EXCERPTED DATA
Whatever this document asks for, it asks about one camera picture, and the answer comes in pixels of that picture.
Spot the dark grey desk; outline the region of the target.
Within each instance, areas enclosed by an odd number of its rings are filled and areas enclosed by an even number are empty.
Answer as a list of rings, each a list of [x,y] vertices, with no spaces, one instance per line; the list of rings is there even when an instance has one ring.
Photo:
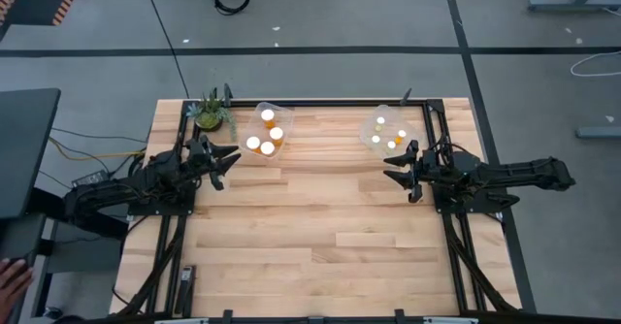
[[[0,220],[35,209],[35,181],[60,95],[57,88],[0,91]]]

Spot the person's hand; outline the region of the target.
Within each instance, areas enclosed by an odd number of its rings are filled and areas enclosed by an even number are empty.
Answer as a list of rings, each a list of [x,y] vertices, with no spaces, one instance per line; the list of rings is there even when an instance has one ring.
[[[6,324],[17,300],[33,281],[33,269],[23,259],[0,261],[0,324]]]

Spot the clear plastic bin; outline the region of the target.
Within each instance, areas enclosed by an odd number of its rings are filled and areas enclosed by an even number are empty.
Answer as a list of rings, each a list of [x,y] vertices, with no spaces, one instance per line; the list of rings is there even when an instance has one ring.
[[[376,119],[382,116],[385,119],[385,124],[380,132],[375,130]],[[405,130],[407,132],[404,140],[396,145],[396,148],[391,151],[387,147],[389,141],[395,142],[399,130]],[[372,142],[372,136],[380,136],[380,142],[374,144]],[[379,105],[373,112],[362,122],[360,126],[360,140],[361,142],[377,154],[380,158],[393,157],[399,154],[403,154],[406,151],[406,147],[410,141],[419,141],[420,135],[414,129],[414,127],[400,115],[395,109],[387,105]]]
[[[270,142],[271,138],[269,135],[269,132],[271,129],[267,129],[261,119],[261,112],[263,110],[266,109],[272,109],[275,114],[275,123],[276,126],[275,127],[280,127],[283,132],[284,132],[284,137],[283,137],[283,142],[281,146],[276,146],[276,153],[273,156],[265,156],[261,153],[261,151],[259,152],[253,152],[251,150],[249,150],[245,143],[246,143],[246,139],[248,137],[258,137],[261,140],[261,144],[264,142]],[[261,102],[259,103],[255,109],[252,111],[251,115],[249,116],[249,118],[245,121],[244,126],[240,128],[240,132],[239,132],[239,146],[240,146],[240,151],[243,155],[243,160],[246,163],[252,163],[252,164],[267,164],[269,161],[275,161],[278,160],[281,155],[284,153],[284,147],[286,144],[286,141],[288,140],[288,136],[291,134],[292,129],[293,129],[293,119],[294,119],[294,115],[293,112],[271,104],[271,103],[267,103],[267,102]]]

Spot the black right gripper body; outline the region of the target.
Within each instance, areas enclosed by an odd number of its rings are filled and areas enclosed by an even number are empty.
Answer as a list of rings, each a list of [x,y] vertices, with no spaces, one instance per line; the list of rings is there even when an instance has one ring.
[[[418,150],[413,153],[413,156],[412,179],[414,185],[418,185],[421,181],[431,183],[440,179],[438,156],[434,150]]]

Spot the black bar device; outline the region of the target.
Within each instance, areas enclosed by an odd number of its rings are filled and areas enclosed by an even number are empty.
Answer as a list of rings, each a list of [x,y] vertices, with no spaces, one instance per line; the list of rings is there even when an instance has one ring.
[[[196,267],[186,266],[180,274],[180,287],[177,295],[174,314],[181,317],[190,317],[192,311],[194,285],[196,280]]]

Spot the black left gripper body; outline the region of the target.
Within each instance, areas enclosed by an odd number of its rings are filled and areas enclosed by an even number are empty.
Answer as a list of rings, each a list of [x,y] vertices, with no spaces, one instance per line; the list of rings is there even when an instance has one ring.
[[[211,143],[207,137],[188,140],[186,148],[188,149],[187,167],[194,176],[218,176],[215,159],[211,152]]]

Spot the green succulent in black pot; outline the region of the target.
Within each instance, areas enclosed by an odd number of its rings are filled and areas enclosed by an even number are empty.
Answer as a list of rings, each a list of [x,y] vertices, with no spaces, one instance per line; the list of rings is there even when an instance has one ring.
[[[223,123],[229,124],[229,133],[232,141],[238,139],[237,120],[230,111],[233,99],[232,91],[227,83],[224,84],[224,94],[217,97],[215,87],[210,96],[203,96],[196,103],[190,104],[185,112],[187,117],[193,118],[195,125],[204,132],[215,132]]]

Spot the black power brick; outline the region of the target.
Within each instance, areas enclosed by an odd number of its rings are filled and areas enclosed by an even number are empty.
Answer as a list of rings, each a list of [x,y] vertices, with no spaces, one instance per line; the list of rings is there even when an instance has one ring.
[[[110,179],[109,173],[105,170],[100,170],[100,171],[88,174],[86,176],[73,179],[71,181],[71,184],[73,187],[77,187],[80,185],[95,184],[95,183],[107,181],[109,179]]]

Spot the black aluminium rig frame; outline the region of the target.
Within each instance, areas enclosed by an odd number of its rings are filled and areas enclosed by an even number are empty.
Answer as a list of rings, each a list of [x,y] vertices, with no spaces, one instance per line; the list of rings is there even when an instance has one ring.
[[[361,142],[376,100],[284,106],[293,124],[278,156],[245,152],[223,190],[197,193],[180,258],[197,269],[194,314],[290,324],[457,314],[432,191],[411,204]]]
...
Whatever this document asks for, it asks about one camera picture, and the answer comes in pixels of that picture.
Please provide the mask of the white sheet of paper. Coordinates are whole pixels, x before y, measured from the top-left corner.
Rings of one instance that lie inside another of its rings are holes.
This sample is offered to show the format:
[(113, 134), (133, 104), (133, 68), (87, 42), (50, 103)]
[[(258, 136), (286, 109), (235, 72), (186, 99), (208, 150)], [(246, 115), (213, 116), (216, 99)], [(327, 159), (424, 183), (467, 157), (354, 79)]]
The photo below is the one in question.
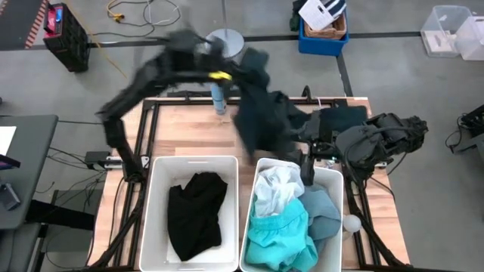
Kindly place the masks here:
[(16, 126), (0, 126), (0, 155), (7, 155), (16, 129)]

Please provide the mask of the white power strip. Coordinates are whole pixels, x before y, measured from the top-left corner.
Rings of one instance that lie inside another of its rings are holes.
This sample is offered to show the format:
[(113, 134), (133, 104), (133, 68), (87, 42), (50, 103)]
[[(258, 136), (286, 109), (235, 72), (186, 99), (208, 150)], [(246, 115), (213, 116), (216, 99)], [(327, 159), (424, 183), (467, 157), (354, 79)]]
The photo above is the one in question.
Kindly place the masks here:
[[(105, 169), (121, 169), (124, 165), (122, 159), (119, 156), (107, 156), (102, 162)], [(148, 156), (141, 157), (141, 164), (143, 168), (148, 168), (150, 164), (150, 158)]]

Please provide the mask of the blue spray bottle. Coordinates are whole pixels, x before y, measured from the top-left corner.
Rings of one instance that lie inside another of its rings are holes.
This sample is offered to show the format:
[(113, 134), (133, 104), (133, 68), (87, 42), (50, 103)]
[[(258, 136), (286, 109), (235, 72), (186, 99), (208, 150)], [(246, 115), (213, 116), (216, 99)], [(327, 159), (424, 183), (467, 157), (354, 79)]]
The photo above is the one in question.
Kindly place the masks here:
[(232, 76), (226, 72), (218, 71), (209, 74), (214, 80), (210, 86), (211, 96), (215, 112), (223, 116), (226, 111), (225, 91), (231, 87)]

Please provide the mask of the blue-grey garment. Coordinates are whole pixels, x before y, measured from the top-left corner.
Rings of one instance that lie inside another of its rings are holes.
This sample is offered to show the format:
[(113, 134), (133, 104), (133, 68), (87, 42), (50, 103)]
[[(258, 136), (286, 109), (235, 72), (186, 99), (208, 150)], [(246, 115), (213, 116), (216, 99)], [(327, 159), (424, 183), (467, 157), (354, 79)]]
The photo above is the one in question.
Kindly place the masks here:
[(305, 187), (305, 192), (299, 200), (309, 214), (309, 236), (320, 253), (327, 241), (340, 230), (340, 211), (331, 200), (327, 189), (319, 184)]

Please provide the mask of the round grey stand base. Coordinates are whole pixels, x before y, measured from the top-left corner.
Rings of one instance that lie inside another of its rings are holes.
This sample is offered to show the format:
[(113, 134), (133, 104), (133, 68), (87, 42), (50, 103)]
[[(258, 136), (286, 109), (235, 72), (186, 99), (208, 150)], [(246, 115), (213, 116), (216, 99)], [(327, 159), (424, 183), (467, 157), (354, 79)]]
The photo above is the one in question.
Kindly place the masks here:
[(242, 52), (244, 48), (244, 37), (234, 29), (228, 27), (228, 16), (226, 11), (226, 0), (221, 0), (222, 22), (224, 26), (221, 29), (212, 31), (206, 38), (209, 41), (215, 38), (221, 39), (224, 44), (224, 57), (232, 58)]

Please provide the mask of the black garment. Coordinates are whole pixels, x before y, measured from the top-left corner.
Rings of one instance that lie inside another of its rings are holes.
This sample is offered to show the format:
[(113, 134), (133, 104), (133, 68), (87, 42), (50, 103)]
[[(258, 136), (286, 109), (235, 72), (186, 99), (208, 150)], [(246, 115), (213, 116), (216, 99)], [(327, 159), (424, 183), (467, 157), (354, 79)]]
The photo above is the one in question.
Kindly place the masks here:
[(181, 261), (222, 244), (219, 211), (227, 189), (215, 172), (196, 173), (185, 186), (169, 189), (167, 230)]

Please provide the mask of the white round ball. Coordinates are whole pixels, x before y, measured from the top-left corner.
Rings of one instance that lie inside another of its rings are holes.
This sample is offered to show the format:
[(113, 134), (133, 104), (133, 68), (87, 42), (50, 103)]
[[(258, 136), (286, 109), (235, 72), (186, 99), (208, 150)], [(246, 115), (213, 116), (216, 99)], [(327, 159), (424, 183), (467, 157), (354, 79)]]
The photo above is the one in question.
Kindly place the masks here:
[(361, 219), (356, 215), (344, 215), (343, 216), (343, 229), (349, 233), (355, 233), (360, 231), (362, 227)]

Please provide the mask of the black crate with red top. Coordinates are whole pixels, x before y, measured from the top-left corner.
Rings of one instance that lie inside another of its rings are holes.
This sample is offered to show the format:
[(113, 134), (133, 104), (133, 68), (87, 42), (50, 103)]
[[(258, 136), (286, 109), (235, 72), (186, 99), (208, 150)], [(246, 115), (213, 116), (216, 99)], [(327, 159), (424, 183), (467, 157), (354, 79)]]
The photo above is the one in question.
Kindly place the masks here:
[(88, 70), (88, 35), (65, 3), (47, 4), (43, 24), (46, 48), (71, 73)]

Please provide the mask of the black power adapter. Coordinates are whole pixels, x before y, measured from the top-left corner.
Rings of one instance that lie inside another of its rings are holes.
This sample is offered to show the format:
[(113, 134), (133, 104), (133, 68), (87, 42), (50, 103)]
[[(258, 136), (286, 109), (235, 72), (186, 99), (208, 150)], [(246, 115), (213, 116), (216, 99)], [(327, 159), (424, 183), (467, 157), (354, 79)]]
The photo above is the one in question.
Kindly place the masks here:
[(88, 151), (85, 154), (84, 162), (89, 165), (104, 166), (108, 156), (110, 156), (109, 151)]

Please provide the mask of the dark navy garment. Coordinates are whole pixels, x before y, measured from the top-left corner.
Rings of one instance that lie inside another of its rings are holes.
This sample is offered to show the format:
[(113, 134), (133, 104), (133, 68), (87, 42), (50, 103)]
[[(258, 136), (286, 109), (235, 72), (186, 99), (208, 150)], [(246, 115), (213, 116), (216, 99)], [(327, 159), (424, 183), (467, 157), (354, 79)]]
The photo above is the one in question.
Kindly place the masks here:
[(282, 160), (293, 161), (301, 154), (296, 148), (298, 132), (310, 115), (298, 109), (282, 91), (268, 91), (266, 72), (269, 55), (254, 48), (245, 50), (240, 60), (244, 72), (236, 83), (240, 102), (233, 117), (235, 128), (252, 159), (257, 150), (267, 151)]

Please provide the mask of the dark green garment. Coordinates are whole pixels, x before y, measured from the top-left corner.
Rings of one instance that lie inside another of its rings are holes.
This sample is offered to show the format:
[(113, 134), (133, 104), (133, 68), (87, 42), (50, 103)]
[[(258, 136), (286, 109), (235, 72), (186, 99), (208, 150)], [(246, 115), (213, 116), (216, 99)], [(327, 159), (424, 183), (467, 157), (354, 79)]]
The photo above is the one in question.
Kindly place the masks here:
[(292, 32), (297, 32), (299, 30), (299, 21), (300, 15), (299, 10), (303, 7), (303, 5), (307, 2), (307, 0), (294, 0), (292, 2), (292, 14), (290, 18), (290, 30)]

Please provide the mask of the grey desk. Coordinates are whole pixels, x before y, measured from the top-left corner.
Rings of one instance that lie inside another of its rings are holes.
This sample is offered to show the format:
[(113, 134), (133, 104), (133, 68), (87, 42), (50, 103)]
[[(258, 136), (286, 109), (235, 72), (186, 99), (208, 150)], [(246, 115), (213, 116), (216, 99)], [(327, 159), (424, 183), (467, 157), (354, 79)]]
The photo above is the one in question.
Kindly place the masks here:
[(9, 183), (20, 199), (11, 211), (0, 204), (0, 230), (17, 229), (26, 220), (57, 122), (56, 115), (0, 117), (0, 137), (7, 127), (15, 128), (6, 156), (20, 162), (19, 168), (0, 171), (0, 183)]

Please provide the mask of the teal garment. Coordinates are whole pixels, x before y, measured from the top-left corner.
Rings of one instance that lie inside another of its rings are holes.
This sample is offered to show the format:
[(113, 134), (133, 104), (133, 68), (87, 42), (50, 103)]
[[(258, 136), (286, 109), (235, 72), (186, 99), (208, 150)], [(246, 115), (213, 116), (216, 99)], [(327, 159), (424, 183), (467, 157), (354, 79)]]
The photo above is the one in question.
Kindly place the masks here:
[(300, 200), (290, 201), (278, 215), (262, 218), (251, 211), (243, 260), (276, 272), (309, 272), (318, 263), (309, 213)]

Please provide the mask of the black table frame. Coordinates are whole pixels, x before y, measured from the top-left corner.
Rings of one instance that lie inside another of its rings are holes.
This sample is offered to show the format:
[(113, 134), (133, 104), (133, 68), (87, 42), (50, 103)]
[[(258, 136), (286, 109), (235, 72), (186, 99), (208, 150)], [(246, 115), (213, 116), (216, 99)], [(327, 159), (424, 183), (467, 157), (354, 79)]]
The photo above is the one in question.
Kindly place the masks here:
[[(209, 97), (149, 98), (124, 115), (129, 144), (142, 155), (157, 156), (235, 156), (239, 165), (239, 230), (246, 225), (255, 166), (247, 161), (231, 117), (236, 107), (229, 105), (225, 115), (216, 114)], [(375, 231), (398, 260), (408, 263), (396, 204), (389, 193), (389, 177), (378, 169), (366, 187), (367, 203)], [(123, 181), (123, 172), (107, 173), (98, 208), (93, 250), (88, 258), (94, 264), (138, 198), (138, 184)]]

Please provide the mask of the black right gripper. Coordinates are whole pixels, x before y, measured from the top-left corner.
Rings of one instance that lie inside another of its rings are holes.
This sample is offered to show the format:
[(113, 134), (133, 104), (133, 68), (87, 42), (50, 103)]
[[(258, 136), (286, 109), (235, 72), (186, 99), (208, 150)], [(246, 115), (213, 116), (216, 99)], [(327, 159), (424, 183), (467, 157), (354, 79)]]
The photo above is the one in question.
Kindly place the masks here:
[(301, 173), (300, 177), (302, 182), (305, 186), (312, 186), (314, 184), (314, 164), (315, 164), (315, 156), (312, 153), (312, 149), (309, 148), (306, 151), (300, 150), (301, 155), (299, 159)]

ACTION ITEM
Looking at the records above, count the lines where the word "right" appears. State only the number.

RESPONSE AREA
2